Most employer-sponsored plans let you make contributions through payroll
deduction. You usually have a choice of investment options to choose from
and you benefit from tax-deferred growth until you begin withdrawals.
- 401(k)
Plan - A 401(k) plan can be offered to employees by all types of
businesses and corporations. While the specific requirements vary by
employer, a 401(k) allows you to utilize pre-tax dollars to fund your
retirement. It can be structured as a "cash" or "deferred"
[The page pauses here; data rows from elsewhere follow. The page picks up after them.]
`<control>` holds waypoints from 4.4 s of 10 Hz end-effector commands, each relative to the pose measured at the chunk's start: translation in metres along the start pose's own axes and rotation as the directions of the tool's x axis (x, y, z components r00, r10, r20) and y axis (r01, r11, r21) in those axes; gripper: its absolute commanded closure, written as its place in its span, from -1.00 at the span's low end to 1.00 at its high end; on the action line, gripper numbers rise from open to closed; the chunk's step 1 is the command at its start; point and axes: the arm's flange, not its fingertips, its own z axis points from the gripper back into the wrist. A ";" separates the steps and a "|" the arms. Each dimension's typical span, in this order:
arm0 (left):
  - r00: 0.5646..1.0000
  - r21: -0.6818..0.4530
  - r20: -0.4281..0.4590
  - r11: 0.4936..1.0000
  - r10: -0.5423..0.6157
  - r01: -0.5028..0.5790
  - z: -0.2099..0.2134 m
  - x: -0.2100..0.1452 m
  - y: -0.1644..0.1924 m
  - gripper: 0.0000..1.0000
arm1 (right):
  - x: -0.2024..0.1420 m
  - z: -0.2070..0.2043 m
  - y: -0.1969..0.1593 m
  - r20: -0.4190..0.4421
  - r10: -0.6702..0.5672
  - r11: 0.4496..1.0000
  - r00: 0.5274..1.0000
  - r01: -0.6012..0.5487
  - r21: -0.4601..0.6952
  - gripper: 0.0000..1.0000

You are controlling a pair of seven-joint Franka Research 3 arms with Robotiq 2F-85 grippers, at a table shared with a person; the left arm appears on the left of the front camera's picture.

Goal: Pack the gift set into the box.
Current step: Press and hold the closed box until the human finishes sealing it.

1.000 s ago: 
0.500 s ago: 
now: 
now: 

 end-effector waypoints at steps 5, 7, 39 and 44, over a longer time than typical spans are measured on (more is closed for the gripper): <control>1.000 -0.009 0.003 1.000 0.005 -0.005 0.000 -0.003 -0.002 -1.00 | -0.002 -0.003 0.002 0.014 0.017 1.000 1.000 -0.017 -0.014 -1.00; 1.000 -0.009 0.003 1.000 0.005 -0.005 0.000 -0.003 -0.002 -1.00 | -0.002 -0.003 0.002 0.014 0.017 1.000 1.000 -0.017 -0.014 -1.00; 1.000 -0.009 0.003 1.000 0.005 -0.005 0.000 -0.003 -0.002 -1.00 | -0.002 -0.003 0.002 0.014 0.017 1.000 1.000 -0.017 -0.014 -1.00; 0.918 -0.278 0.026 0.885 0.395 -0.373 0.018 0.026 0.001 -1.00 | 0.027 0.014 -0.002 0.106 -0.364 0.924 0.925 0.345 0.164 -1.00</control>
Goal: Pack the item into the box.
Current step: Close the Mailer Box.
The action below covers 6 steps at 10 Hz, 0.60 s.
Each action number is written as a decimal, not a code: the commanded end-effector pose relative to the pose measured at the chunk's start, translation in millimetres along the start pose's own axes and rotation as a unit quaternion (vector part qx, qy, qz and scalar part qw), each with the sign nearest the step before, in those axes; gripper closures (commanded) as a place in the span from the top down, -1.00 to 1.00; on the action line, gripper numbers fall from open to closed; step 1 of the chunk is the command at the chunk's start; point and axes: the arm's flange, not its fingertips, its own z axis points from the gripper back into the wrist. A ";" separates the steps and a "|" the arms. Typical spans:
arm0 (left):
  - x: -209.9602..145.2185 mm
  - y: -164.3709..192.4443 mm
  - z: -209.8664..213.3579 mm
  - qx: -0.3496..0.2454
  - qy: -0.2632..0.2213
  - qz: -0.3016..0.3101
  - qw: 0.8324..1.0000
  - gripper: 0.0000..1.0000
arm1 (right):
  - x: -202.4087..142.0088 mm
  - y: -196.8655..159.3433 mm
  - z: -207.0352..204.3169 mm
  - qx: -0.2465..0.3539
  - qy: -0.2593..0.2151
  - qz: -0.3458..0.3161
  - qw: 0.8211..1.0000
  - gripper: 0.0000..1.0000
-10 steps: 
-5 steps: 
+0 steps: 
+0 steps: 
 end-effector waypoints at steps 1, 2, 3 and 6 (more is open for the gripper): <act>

profit sharing plan, or as a salary reduction plan. Either way, you
benefit from contributions that reduce your taxable income and accumulate
tax-free until withdrawal. Some employers even match your contributions.
- 403(b)
- If you are employed by a non-profit organization (hospital, church,
school or charitable foundation), you are eligible to participate in
a 403(b) if it is offered by your employer. Much like a 401(k), it offers
a salary reduction plan, tax-deferred growth and possibly matching employer
contributions.
- What
is a Keogh Plan?
- Keoghs are a tax-advantaged retirement plan that allows participants
to contribute up to $40,000 or 25% of their eligible income (whichever
is less) each year. Contributions are made pretax, and investment earnings
aren't taxed until withdrawals are taken. There are actually three different
types of Keogh Plans.
- Profit Sharing
Plans
A Profit Sharing Plan is one of the most flexible of all qualified
retirement plans. Contributions are discretionary, meaning you can
raise, lower, or eliminate contributions as your profits dictate
from year to year. Profit sharing plans can be integrated with Social
Security, an advantage which can provide business owners and key
employees with additional benefits.
Profit Sharing
allows
a business owner to make annual contributions up to
15% of earned income to each plan participant. The employer may
change the percentage of contribution in certain years.
- Money Purchase
Pension Plans
A Money Purchase Pension Plan allows your company to make annual
contributions that are not tied to profits. In many ways it operates
like a profit sharing plan except you are required to contribute
the same percentage of employee's salaries each year. For added
flexibility, offering both a profit sharing and money purchase pension
plan gives you the ability to boost contributions when you want.
Money Purchase
Pension Plans allows business owners to contribute up to 25% of
earned income each year. The benefit of the higher Contribution
limit must be weighed against the fact that once a contribution
level is selected, annual contributions must be make at that level.
- Paired Plans
Allow the maximum flexibility of by combining Profit Sharing and
Money Purchase Plans. For example, you may elect to contribute up
to 10% of earned income to a Money Purchase Pension Plan (a fixed
contribution level), and provide the option of contributing up to
an additional 15% of earned income to a Profit Sharing Plan. In
this situation, the Keogh Plan allows - but does not require annual
contributions of up to 25% of earned income (or $40,000, whichever
is less).
- Municipal
Deferred Compensation Plan - Employees of certain state and local
governments are eligible to participate in a Deferred Compensation Plan,
to which they must contribute a percentage of their income.
- SEP-IRA
- A Simplified Employee Pension Plan is especially suited for the self-employed,
unincorporated businesses or small corporations. It allows the employer
to make contributions on your behalf to a tax-sheltered retirement savings
plan up to $41,000 for the 2004 tax year. You can elect to receive the contributions
in cash, but if you elect to have contributions made to the SEP, those
contributions are excluded from gross income. SEP-IRAs are much simpler
to administer and maintain than Keoghs.
- Simple
IRA - A simple plan offers the simplicity of an SEP-IRA but is primarily
funded with employee deferrals of up to 100 percent of compensation
with an annual maximum of $9,000 for the 2004 tax year. Additionally,
participants age 50 and older in 2004 may be able to make an additional
annual $1,500 catch-up elective deferral contribution to their
SIMPLE-IRA. This plan may be more attractive than
an SEP-IRA because employer contributions are less, as the employee
contributions primarily fund the plan.